In 2025, he was awarded the King Charles III Coronation Medal after being nominated by the Nature Conservancy of Canada.
Early life and education
Dasilva was born and raised in Vancouver, British Columbia to parents who had fled the regime of Idi Amin in Uganda as refugees in 1972. Dasilva became interested in computer programming at age twelve, and learned to build program interfaces on an Apple Macintosh given to him by his father. At age thirteen, Dasilva began apprenticing for a software developer.He attended the University of British Columbia, where he studied computer science before changing to art history and religion.
Career
In 2005, Dasilva founded Lightspeed, a Montreal-based e-commerce company. Dasilva conceived of Lightspeed to assist small independent businesses competing against larger companies.In 2015, when the company had 500 employees, Dasilva moved its headquarters from a warehouse in Montreal’s Mile-Ex neighborhood, to Place Viger.
Dasilva took Lightspeed public on the Toronto Stock Exchange in March 2019, described by the Financial Post as the “most successful initial public offering by a Canadian technology company in almost a decade”. He was one of few openly gay leaders of a major Canadian company.
In February 2022, Dasilva moved to the role of executive chairman of the board from CEO in order to concentrate on environmental and equality projects for the company. He returned to the position of CEO at Lightspeed in February 2024.
Dasilva won an Emmy Award as an executive producer on the 2022 documentary Wildcat.

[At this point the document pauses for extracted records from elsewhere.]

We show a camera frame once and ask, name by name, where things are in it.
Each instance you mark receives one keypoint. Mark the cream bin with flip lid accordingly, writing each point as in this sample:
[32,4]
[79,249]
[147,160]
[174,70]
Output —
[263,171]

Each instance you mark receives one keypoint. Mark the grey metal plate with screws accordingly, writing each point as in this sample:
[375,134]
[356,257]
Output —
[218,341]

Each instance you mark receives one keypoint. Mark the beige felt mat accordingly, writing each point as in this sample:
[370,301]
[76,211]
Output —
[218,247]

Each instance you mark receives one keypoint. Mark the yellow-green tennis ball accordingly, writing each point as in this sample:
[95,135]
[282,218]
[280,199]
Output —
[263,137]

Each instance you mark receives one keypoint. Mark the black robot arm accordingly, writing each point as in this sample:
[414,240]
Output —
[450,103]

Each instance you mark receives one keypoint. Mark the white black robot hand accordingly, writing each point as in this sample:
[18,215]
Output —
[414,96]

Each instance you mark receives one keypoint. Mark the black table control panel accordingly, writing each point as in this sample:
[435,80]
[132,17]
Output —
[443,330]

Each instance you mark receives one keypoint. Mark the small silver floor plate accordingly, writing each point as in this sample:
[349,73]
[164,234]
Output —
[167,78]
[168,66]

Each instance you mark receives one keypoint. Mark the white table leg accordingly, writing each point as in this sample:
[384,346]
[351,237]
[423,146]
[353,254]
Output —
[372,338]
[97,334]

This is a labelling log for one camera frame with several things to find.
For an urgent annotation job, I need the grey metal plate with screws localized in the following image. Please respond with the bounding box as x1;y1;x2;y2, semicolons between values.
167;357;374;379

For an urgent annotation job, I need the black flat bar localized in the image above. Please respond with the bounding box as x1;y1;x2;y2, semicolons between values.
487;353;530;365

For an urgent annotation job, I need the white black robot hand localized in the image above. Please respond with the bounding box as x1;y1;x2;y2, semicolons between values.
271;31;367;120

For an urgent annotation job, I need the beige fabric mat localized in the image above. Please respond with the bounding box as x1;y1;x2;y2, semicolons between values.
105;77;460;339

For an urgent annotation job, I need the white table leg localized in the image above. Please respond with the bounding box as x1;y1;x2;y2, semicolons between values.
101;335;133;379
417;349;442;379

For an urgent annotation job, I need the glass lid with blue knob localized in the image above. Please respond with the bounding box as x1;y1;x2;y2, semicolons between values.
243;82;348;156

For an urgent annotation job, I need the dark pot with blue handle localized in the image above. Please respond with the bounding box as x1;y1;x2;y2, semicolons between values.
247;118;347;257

Dasilva was an executive producer of a 2025 documentary about Juma Xipaia, an Indigenous Brazilian environmental activist; titled Yanuni, the film was directed by Richard Ladkani, produced by Leonardo DiCaprio, and won best documentary at the Environmental Media Awards.
Author
Dasilva authored a book titled Age of Union: Igniting the changemaker that was published in 2019. The book, which is partly a memoir, deals with change, leadership, culture, spirituality, and nature.Dasilva’s second book, Echoes from Eden, was published in 2025, with a foreword by Jane Goodall, and recounts his experiences working with conservationists including Goodall, Juma Xipaia, and Kerry Bowman.
Community involvement
In 1993, Dasilva participated in the Clayoquot “War in the Woods” protests in Vancouver to oppose old growth forest logging and clearcutting.Following the movement of Lightspeed’s company headquarters in 2015, Dasilva converted the Mile-Ex warehouse that had previously been its headquarters into a nonprofit cultural and arts space called “Never Apart.”
In 2021, Dasilva donated $40 million to found the non-profit “Age of Union”, an organization that focuses on global conservation and climate change efforts, with projects in Canada, Peru, Indonesia, and Congo. Dasilva’s Age of Union also funds efforts to protect international marine biodiversity.
In 2023, Dasilva partnered with Jane Goodall and indigenous Amazonian leaders to start a chapter of Goodall’s youth conservationist program Roots & Shoots in Brazil.
In 2025, Dasilva partnered with the conservation group Re:wild on a series of conservation efforts beginning with a $1 million reforestation and anti-poaching project in Madagascar.
Through Age of Union, Dasilva designed a traveling interactive exhibit called the Black Hole Experience, that uses light-absorbing paint, lighting, and a curved video display to simulate the visual and spatial effect of a black hole. Though not directly related to conservation, the exhibit was conceived by Dasilva to help visitors understand their connection to the natural world.